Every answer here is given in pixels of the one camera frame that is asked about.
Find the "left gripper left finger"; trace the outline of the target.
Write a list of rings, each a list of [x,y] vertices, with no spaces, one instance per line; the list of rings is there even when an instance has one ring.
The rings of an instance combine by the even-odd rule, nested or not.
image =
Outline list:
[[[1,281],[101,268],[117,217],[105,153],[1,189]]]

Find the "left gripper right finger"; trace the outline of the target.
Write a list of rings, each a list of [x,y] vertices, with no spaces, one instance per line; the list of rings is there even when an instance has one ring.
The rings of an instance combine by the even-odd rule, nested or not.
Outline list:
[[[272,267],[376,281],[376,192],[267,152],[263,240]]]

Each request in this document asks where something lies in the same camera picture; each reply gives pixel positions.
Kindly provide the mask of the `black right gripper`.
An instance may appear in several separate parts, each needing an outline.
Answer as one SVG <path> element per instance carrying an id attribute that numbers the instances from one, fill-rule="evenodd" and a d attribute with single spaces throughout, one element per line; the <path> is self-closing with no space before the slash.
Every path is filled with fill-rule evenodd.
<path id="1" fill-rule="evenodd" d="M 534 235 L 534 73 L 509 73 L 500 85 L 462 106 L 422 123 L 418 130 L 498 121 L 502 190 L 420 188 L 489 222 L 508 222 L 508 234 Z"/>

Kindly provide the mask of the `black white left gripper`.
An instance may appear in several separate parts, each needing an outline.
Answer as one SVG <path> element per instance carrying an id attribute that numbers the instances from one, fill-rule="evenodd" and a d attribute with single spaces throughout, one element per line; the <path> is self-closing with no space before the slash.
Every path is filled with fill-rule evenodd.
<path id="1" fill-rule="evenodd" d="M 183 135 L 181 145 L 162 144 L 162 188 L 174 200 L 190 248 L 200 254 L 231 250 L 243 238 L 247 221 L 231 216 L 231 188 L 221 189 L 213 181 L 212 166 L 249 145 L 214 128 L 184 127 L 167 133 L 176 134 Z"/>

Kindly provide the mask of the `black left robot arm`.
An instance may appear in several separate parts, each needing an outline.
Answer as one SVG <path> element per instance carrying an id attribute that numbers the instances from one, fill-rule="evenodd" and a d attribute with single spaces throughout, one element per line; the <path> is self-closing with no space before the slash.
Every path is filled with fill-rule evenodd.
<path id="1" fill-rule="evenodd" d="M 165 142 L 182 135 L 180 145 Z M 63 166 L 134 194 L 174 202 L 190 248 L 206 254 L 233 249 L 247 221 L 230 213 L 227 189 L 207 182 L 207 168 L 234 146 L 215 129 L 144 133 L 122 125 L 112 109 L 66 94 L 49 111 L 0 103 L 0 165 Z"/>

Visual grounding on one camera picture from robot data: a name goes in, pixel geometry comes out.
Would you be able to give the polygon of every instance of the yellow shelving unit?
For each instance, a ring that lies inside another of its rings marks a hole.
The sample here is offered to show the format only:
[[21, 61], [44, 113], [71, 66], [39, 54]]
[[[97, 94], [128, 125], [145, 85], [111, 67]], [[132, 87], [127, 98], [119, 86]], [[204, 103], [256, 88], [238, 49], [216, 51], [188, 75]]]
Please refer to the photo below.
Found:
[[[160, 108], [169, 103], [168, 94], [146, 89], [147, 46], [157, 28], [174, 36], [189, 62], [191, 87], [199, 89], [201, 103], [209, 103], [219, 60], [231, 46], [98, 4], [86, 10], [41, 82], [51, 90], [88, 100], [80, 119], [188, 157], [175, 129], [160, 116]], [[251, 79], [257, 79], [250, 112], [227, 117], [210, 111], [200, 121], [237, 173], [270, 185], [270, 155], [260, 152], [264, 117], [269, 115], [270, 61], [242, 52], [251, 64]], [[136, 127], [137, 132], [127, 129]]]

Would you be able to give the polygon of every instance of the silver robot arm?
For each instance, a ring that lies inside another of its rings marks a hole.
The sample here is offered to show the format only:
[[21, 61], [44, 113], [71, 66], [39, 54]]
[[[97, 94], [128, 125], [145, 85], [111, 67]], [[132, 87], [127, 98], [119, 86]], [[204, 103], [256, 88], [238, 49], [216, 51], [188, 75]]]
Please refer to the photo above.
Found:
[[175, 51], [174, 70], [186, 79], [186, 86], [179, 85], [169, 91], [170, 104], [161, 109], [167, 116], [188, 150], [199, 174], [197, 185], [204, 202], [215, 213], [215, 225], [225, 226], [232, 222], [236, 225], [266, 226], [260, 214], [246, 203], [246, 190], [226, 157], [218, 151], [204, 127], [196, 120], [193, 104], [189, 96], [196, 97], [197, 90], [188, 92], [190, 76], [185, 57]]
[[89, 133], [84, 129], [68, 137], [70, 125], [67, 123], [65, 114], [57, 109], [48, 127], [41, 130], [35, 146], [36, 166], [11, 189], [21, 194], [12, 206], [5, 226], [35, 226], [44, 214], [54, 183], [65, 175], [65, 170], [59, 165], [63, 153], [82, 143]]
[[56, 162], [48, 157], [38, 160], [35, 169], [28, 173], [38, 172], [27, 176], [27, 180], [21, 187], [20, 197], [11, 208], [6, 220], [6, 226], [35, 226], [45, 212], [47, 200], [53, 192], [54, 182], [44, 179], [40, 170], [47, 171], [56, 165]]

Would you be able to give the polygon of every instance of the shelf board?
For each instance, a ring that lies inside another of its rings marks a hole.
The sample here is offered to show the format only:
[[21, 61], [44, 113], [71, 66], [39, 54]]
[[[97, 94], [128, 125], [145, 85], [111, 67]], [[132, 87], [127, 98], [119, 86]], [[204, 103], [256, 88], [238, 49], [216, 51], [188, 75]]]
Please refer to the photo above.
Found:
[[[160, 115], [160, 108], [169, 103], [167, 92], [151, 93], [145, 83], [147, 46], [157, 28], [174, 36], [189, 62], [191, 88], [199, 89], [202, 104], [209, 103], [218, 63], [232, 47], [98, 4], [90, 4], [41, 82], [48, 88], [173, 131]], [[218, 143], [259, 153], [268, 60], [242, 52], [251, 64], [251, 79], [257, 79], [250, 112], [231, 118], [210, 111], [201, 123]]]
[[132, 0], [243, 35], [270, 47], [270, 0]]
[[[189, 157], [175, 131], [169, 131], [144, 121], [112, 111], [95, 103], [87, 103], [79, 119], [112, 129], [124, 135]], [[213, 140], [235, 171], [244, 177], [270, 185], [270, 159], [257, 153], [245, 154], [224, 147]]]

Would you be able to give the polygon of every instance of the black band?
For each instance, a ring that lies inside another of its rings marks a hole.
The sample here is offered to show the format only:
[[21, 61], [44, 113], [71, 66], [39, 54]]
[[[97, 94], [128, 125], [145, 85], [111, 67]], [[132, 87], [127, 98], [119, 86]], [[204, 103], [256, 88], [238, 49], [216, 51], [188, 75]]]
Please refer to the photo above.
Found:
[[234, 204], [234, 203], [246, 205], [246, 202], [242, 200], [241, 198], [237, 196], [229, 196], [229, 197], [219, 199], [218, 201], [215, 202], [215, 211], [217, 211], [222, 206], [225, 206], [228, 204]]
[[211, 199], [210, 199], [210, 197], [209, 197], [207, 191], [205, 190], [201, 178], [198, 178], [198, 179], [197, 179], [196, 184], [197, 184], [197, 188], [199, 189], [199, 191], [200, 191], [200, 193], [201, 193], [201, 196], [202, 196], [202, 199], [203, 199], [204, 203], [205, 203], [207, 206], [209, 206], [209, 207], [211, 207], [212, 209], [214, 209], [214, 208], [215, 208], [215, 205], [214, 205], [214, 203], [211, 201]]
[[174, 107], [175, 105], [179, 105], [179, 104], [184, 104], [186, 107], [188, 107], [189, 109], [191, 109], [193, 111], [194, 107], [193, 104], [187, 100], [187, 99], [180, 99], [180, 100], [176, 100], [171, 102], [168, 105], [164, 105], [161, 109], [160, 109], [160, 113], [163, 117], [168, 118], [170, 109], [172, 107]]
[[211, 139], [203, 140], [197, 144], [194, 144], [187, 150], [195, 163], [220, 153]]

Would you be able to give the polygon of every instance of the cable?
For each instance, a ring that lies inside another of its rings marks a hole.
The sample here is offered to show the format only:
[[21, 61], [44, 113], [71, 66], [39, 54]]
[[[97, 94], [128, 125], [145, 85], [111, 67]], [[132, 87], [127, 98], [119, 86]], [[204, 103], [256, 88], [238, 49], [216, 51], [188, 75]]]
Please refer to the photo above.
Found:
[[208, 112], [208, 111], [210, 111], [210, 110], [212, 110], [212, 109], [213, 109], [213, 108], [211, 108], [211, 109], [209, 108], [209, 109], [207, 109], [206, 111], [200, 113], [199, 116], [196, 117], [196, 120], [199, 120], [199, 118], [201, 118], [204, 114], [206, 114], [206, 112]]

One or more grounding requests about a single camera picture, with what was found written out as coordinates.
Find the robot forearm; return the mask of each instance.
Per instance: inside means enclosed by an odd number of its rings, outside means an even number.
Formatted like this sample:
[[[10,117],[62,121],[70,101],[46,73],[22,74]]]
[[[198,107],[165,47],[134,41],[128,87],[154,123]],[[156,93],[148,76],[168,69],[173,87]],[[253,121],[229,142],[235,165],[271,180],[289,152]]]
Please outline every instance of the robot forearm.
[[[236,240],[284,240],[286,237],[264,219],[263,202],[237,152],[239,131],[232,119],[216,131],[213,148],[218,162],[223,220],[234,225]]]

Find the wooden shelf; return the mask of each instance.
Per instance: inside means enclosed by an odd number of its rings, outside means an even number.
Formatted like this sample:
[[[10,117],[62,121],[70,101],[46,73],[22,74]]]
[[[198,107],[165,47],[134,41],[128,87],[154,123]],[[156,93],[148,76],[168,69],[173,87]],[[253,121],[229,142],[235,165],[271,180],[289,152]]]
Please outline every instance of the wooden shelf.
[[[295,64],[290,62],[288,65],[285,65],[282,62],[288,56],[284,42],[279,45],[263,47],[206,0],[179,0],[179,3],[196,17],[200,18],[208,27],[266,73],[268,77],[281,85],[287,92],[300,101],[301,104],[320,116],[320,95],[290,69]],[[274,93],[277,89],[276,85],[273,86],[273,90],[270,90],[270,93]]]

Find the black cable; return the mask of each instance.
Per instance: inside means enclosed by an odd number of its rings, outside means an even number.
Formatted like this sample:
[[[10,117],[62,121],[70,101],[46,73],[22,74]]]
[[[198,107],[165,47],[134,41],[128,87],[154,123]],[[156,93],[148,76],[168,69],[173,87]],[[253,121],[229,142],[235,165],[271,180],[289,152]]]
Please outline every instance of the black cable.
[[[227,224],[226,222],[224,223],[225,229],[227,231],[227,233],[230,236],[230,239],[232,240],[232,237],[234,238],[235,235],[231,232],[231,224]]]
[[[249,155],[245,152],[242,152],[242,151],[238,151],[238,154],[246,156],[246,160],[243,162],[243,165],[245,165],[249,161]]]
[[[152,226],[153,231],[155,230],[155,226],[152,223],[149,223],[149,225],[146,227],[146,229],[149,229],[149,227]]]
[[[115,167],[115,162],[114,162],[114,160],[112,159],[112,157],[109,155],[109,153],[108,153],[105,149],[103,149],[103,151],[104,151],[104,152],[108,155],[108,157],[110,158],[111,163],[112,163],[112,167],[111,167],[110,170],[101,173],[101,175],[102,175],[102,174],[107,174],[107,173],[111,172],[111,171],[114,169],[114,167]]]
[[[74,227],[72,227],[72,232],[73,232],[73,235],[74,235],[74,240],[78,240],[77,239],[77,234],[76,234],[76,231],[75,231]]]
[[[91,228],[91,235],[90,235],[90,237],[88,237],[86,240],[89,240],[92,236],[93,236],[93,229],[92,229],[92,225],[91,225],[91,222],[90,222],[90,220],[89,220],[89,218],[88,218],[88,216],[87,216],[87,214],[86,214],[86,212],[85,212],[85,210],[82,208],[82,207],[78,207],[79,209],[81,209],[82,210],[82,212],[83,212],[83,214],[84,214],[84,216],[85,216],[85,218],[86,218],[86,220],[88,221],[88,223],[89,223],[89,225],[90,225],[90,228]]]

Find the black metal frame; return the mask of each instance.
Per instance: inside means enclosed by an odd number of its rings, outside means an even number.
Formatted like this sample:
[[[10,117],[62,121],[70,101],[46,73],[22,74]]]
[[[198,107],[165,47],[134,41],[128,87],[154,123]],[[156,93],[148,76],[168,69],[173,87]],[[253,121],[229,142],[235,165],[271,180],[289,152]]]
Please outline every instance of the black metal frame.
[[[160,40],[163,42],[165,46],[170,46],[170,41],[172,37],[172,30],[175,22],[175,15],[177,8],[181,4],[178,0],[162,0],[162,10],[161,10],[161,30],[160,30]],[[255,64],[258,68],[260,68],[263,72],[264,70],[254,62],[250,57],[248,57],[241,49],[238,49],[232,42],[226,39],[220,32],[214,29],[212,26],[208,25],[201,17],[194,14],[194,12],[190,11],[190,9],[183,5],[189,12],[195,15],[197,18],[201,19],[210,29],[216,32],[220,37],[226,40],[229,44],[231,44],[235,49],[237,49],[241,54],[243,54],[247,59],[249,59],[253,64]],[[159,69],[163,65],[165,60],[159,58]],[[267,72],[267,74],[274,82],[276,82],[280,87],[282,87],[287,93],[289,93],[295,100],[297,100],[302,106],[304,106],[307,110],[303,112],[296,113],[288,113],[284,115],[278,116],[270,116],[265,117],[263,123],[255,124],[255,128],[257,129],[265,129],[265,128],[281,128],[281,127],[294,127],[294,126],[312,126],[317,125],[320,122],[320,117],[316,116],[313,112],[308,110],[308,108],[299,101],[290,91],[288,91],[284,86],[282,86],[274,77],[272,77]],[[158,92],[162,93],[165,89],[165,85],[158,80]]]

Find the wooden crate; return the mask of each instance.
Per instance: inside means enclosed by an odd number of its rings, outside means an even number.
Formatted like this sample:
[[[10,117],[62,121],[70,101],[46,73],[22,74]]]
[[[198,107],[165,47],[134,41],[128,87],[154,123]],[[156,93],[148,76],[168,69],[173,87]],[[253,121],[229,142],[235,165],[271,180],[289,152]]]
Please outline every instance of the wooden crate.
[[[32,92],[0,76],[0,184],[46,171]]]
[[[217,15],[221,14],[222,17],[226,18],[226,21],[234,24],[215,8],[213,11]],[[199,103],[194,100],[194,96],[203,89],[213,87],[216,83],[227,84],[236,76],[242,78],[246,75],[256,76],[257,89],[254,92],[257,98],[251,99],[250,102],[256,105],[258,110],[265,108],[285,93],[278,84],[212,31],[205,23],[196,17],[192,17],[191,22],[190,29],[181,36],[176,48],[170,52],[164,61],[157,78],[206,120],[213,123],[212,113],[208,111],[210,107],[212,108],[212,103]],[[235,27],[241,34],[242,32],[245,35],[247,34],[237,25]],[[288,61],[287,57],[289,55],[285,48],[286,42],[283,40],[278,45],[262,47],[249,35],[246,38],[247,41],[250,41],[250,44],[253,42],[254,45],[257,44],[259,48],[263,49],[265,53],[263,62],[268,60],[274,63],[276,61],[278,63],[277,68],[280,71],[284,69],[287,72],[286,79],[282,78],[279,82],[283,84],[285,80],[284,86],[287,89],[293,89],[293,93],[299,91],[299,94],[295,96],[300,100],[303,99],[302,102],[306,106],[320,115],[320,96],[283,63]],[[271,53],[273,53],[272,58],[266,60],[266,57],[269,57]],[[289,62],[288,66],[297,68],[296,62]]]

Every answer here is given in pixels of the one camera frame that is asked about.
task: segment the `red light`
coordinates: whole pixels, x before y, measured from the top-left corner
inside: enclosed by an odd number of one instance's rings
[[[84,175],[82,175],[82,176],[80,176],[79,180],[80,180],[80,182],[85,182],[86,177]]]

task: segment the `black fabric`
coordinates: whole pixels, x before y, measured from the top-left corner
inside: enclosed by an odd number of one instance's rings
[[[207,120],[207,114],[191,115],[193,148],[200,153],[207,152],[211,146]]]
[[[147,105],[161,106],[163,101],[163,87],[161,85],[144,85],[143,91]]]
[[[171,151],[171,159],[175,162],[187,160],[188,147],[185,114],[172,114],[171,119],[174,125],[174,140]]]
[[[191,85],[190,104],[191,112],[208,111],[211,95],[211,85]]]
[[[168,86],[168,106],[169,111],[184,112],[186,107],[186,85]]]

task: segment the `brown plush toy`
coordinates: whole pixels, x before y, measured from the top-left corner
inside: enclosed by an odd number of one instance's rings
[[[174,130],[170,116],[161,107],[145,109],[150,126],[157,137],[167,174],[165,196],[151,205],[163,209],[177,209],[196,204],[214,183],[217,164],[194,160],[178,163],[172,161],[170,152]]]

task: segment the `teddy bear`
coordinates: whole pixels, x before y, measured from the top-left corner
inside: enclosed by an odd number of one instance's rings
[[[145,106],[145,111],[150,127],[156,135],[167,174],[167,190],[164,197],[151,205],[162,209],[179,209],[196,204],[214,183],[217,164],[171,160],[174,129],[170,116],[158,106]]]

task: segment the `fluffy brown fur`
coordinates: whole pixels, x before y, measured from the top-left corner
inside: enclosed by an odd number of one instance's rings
#####
Among the lines above, find those containing the word "task" and copy each.

- **Solution for this problem**:
task: segment the `red light`
task: segment the `black fabric`
task: segment the `brown plush toy`
task: segment the `teddy bear`
task: segment the `fluffy brown fur`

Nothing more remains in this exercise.